- THE DATA
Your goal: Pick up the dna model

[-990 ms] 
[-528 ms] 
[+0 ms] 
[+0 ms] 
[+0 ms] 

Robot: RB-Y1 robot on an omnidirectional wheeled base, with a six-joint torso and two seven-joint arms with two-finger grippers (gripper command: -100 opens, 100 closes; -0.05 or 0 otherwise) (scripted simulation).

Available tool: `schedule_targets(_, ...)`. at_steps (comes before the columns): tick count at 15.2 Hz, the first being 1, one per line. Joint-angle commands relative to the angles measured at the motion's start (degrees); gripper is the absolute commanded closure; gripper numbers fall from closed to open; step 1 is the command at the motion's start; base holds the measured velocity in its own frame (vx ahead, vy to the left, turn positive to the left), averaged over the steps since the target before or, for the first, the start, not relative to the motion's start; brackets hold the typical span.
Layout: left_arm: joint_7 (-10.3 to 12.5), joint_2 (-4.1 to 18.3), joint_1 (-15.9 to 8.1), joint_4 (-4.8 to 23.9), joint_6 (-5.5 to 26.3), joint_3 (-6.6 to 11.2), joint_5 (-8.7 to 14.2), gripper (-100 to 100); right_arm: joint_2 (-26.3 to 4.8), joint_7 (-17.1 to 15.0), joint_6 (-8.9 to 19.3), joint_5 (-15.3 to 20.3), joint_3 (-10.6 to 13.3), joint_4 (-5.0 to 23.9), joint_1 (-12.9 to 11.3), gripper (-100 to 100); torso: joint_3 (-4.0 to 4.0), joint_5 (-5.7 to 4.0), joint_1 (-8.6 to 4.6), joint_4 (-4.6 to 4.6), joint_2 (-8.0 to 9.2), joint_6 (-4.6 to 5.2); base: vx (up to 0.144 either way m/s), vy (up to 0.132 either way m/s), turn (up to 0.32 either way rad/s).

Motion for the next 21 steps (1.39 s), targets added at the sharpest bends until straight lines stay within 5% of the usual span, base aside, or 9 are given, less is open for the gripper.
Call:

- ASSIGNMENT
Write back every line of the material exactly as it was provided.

- TASK ANSWER
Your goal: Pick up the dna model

[-990 ms] 
[-528 ms] 
[+0 ms] 
[+0 ms] 
[+0 ms] 

Robot: RB-Y1 robot on an omnidirectional wheeled base, with a six-joint torso and two seven-joint arms with two-finger grippers (gripper command: -100 opens, 100 closes; -0.05 or 0 otherwise) (scripted simulation).

Available tool: `schedule_targets(_, ...)`. at_steps (comes before the columns): tick count at 15.2 Hz, the first being 1, one per line. Joint-angle commands relative to the angles measured at the motion's start (degrees); gripper is the absolute commanded closure; gripper numbers fall from closed to open; step 1 is the command at the motion's start; base holds the measured velocity in its own frame (vx ahead, vy to the left, turn positive to the left), averaged over the steps since the target before or, for the first, the start, not relative to the motion's start; brackets hold the typical span.
Layout: left_arm: joint_7 (-10.3 to 12.5), joint_2 (-4.1 to 18.3), joint_1 (-15.9 to 8.1), joint_4 (-4.8 to 23.9), joint_6 (-5.5 to 26.3), joint_3 (-6.6 to 11.2), joint_5 (-8.7 to 14.2), gripper (-100 to 100); right_arm: joint_2 (-26.3 to 4.8), joint_7 (-17.1 to 15.0), joint_6 (-8.9 to 19.3), joint_5 (-15.3 to 20.3), joint_3 (-10.6 to 13.3), joint_4 (-5.0 to 23.9), joint_1 (-12.9 to 11.3), gripper (-100 to 100); torso: joint_3 (-4.0 to 4.0), joint_5 (-5.7 to 4.0), joint_1 (-8.6 to 4.6), joint_4 (-4.6 to 4.6), joint_2 (-8.0 to 9.2), joint_6 (-4.6 to 5.2); base: vx (up to 0.144 either way m/s), vy (up to 0.132 either way m/s), turn (up to 0.32 either way rad/s).

Motion for the next 21 steps (1.39 s), targets added at the sharpest bends until straight lines stay within 5% of the usual span, base aside, or 9 are given, less is open for the gripper.
Call:

This response is done.